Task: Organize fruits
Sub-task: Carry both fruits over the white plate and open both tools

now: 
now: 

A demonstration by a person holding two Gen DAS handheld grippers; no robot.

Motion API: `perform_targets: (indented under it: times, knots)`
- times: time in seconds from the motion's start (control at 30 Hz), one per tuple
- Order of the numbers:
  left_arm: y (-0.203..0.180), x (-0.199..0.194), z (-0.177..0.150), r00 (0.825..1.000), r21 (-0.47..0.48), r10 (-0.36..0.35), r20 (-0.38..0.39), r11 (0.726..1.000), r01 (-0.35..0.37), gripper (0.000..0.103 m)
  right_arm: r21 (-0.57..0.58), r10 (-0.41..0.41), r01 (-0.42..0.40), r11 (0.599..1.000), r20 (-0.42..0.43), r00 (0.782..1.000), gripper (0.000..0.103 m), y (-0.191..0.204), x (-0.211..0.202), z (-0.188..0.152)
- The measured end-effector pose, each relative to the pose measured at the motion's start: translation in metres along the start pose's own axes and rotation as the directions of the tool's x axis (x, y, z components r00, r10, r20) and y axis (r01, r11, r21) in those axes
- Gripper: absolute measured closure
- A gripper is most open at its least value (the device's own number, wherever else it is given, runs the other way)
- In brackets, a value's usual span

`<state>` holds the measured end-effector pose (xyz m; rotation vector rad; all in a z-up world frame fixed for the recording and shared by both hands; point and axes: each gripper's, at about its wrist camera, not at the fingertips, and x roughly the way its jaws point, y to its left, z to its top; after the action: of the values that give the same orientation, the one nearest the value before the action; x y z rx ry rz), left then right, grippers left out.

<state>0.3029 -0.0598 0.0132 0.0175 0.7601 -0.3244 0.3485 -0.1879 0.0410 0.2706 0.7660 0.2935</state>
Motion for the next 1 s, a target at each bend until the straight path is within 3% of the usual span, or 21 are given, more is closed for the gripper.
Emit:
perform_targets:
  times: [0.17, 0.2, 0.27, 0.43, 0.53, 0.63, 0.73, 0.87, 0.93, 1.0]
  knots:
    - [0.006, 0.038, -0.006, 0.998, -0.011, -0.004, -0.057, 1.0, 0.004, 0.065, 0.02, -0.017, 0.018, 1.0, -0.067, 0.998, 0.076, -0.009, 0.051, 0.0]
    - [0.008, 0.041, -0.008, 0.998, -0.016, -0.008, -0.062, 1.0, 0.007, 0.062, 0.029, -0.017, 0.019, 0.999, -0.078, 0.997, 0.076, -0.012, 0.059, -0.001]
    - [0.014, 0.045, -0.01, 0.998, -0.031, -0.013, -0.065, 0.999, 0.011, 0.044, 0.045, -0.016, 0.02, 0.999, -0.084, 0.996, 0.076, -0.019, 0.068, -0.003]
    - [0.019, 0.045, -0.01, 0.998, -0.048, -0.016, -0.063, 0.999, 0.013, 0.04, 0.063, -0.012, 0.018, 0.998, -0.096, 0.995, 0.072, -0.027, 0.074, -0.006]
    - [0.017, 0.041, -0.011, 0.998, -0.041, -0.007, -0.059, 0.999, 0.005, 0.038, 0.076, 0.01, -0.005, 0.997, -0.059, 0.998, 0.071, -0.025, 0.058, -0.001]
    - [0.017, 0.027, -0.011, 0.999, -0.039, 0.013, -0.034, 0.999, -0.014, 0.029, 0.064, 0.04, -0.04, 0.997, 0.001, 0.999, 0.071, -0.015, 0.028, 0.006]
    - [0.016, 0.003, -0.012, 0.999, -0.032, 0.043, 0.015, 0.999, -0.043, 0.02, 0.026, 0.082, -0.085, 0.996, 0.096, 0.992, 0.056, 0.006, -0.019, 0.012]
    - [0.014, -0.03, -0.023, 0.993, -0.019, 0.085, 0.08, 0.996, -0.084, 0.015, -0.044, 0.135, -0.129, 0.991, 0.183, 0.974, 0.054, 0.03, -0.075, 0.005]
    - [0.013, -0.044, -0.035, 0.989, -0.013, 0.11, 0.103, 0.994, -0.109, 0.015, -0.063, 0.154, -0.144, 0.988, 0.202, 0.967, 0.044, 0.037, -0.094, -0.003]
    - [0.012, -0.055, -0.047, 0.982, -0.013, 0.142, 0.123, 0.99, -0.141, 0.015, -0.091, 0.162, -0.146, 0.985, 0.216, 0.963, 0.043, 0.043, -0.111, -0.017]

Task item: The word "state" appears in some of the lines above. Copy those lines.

Response to this task:
`<state>` holds the measured end-effector pose (xyz m; rotation vector rad; all in a z-up world frame fixed for the recording and shared by both hands; point and axes: each gripper's, at about its wrist camera, not at the fingertips, and x roughly the way its jaws point, y to its left, z to its top; after the action: of the values that give the same orientation, the one nearest the value before the action; x y z rx ry rz), left then right, grippers left out.
<state>0.3029 -0.0598 0.0132 0.0175 0.7601 -0.3244 0.3485 -0.1879 0.0410 0.2706 0.7660 0.2935</state>

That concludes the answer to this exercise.